Beetroot and Beef Stew

Kcal: 380 |
P: 27 |
F: 14 |
C: 40 |
Fiber: 8

Ingredients

Beef (lean stew meat): 85g (3 oz, cubed), Beetroot: 100g (1 medium, peeled and diced), Carrot: 50g (1 medium, diced), Onion: 50g (1/2 medium, diced), Garlic: 3g (1 clove, minced), Tomato paste: 15g (1 tbsp), Water: 120ml (1/2 cup), Red wine: 30ml (2 tbsp, optional), Bay leaf: 1 leaf, Thyme (fresh): 1g (1/4 tsp, chopped), Rosemary (fresh): 1g (1/4 tsp, chopped), Olive oil: 5ml (1 tsp), Whole wheat flour: 5g (1 tsp), Salt and Black pepper: to taste

Nutritional info:

Meal Type: dinner
Dietary Suitable for: High Protein
Cooking Time Minutes: 260
Suitable for Menopausal Status: Peri-menopausal

Recipe Instructions

1. Heat 5ml olive oil in a pot over medium-high heat. 2. Season 85g cubed beef with a pinch each of salt and pepper.

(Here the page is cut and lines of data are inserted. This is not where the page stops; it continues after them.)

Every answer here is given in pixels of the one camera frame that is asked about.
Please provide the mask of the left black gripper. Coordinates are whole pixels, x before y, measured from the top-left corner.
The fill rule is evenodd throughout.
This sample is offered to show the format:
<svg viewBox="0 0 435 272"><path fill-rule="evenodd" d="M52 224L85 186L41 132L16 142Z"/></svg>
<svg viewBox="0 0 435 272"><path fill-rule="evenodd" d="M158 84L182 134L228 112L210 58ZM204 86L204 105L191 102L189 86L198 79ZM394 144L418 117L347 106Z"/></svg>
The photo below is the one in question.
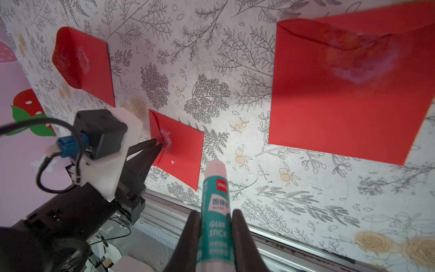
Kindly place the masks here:
<svg viewBox="0 0 435 272"><path fill-rule="evenodd" d="M145 209L146 201L142 194L146 191L144 184L156 158L163 148L157 139L140 142L129 147L127 157L134 157L134 170L125 162L115 193L115 201L121 220L127 225L134 225Z"/></svg>

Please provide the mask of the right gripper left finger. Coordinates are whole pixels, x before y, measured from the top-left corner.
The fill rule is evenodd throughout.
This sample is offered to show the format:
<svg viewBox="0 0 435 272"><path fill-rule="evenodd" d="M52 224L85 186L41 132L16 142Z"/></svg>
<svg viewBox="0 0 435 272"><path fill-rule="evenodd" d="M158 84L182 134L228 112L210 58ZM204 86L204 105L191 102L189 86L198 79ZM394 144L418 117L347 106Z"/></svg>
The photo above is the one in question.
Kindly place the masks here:
<svg viewBox="0 0 435 272"><path fill-rule="evenodd" d="M179 242L164 272L194 272L196 270L200 229L200 213L193 210L188 216Z"/></svg>

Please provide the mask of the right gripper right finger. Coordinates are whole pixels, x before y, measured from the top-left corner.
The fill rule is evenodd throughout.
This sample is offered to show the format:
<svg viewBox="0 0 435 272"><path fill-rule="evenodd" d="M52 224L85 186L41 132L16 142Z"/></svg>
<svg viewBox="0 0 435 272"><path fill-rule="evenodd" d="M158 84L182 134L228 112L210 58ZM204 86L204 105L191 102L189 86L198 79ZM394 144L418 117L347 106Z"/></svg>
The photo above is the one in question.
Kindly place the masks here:
<svg viewBox="0 0 435 272"><path fill-rule="evenodd" d="M232 240L237 272L269 271L239 209L235 209L232 213Z"/></svg>

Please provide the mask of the white green glue stick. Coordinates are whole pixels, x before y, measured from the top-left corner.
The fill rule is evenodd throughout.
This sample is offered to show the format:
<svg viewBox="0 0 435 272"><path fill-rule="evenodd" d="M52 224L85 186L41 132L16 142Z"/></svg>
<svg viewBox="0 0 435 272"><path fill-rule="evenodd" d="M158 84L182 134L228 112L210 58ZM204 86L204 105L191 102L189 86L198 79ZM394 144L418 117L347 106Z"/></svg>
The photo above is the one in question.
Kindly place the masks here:
<svg viewBox="0 0 435 272"><path fill-rule="evenodd" d="M197 272L236 270L229 192L224 163L219 160L208 162L202 191Z"/></svg>

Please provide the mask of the red envelope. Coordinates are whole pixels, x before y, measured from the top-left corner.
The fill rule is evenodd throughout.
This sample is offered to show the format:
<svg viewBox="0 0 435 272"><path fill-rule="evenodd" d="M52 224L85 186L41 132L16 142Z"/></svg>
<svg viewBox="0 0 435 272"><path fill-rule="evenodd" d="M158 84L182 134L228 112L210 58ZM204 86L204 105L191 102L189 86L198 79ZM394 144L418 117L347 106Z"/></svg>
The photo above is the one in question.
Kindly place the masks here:
<svg viewBox="0 0 435 272"><path fill-rule="evenodd" d="M52 62L69 86L115 106L106 42L71 27L62 27L57 32Z"/></svg>
<svg viewBox="0 0 435 272"><path fill-rule="evenodd" d="M435 3L276 26L268 141L402 165L435 96Z"/></svg>
<svg viewBox="0 0 435 272"><path fill-rule="evenodd" d="M153 165L197 190L204 134L163 114L148 113L151 138L163 145Z"/></svg>

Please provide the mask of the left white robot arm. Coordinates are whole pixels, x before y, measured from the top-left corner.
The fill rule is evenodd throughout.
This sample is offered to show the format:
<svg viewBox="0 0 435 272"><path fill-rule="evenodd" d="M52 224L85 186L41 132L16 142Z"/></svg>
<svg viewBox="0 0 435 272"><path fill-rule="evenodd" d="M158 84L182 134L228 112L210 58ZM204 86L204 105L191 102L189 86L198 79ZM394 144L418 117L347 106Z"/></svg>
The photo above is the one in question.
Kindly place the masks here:
<svg viewBox="0 0 435 272"><path fill-rule="evenodd" d="M12 227L1 228L1 271L58 272L72 257L80 272L90 255L88 241L114 214L129 227L145 208L145 179L163 144L157 139L129 148L115 198L107 201L89 183L57 195Z"/></svg>

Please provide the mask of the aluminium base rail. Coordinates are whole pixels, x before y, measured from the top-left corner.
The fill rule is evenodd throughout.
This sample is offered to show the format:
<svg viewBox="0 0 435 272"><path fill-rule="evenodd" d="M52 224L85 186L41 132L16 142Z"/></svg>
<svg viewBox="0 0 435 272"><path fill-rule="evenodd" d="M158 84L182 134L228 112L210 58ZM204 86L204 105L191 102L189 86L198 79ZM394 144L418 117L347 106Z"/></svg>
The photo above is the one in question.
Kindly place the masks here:
<svg viewBox="0 0 435 272"><path fill-rule="evenodd" d="M250 228L226 197L203 207L150 192L137 223L110 219L94 243L100 272L372 272L374 267L280 242Z"/></svg>

Toss with 5g flour to coat. 3. Add the beef to the pot and brown on all sides, about 5 minutes. Remove and set aside. 4. In the same pot, add 50g diced onion and cook until translucent, about 3 minutes. 5. Add 3g minced garlic and cook for 30 seconds. 6. Add 15g tomato paste and cook for 1 minute. 7. If using, add 30ml red wine and cook until reduced by half. 8. Return the beef to the pot. Add 100g diced beetroot, 50g diced carrot, 120ml water, 1 bay leaf, 1g chopped thyme, 1g chopped rosemary, and a pinch each of salt and pepper. 9. Bring to a boil, then reduce heat to low. Cover and simmer for 45-60 minutes, until beef and vegetables are tender. 10. Remove bay leaf before serving. Adjust salt and pepper to taste.

Menopause Benefits

This hearty beef and beetroot stew is a comforting and nourishing choice for menopause wellness. Lean beef provides high-quality protein and iron, which are essential for maintaining muscle strength and supporting energy levels. Beetroot adds vibrant colour and is rich in antioxidants and nitrates, promoting heart health and healthy circulation. Carrot and onion bring natural sweetness and a mix of vitamins, minerals, and fibre that support immune function and digestive comfort. Garlic, tomato paste, and a splash of red wine infuse the stew with rich flavour and beneficial phytonutrients. Fresh thyme, rosemary, and bay leaf add aromatic depth and extra antioxidants, while a touch of olive oil and whole wheat flour create a satisfying, wholesome texture. This stew is warming and uplifting, making nutritious eating enjoyable and supportive during menopause.